Given entries ->

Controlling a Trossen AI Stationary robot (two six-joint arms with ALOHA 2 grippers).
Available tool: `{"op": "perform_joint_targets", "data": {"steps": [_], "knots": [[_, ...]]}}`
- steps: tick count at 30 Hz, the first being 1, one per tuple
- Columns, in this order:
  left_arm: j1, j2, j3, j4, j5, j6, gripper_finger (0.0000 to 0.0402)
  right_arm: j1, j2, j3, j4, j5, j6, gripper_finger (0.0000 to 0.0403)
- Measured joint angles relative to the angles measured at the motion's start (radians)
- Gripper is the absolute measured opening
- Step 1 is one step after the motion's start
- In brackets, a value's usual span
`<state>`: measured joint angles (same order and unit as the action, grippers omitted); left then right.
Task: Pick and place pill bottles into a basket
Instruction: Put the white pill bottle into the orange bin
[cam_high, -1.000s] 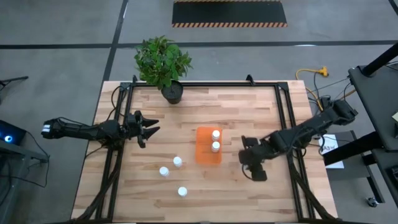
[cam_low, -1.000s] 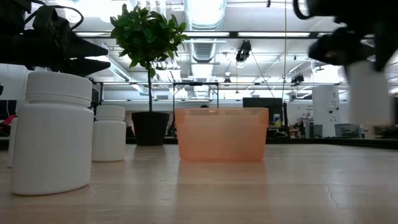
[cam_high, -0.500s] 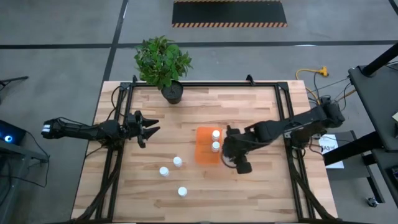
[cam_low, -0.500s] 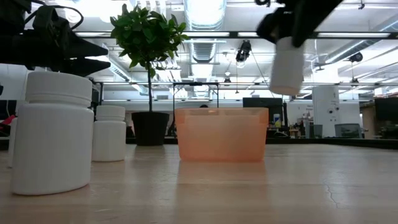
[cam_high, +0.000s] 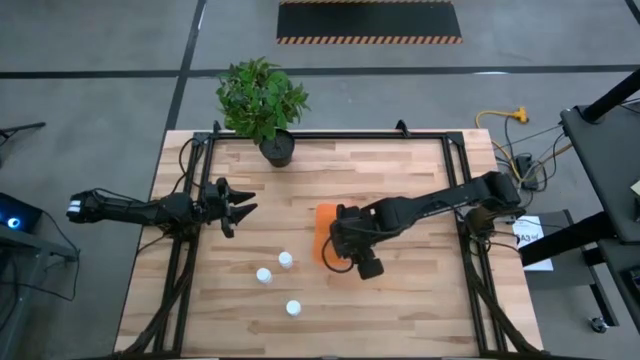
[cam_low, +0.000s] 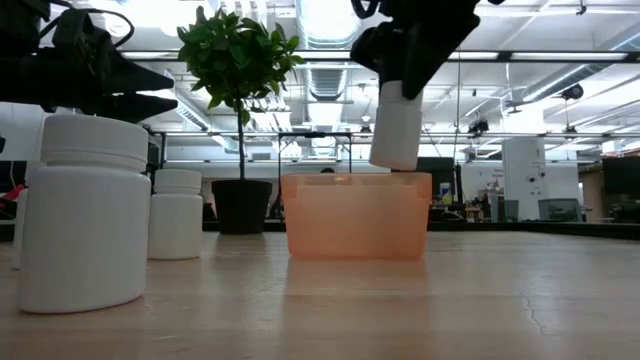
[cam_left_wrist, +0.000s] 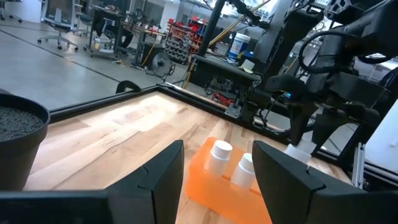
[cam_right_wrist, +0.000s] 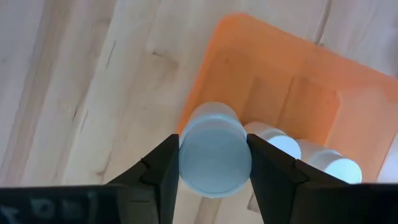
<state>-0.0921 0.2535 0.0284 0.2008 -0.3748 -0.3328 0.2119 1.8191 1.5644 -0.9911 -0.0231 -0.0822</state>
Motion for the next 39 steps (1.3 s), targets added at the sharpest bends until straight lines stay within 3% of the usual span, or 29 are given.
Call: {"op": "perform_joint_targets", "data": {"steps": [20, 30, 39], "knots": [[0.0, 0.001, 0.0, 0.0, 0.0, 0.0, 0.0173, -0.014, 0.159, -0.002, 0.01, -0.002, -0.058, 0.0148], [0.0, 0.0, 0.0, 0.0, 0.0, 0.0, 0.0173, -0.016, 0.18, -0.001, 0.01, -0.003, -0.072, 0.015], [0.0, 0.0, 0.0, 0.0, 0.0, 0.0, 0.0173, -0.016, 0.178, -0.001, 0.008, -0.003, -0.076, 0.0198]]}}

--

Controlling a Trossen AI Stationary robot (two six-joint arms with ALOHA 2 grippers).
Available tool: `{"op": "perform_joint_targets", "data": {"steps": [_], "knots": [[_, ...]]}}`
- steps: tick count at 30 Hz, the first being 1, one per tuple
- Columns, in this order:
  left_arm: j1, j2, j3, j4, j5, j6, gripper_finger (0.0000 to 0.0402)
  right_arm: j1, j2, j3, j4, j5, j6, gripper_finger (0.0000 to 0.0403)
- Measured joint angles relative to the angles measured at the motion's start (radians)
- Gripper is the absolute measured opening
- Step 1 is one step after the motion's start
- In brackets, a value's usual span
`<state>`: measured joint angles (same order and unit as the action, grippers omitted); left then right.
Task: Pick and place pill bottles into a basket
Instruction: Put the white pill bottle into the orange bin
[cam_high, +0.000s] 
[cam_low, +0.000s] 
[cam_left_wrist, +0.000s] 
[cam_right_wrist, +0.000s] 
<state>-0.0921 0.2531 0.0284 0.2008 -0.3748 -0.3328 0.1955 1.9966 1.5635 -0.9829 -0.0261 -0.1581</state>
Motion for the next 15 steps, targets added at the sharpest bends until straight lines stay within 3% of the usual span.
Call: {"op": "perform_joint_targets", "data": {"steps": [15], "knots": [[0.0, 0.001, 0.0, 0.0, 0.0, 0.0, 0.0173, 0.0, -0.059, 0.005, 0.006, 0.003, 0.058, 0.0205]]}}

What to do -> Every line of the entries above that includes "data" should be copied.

Exercise output ->
Available tool: `{"op": "perform_joint_targets", "data": {"steps": [_], "knots": [[_, ...]]}}`
Call: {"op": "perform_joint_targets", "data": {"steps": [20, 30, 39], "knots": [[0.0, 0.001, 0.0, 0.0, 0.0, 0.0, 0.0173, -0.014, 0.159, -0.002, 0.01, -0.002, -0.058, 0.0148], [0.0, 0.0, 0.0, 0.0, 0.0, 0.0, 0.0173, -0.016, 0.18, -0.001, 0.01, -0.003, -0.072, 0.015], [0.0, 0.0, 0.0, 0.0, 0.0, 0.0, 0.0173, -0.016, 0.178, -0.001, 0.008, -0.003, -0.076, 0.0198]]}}
Available tool: `{"op": "perform_joint_targets", "data": {"steps": [_], "knots": [[_, ...]]}}`
Call: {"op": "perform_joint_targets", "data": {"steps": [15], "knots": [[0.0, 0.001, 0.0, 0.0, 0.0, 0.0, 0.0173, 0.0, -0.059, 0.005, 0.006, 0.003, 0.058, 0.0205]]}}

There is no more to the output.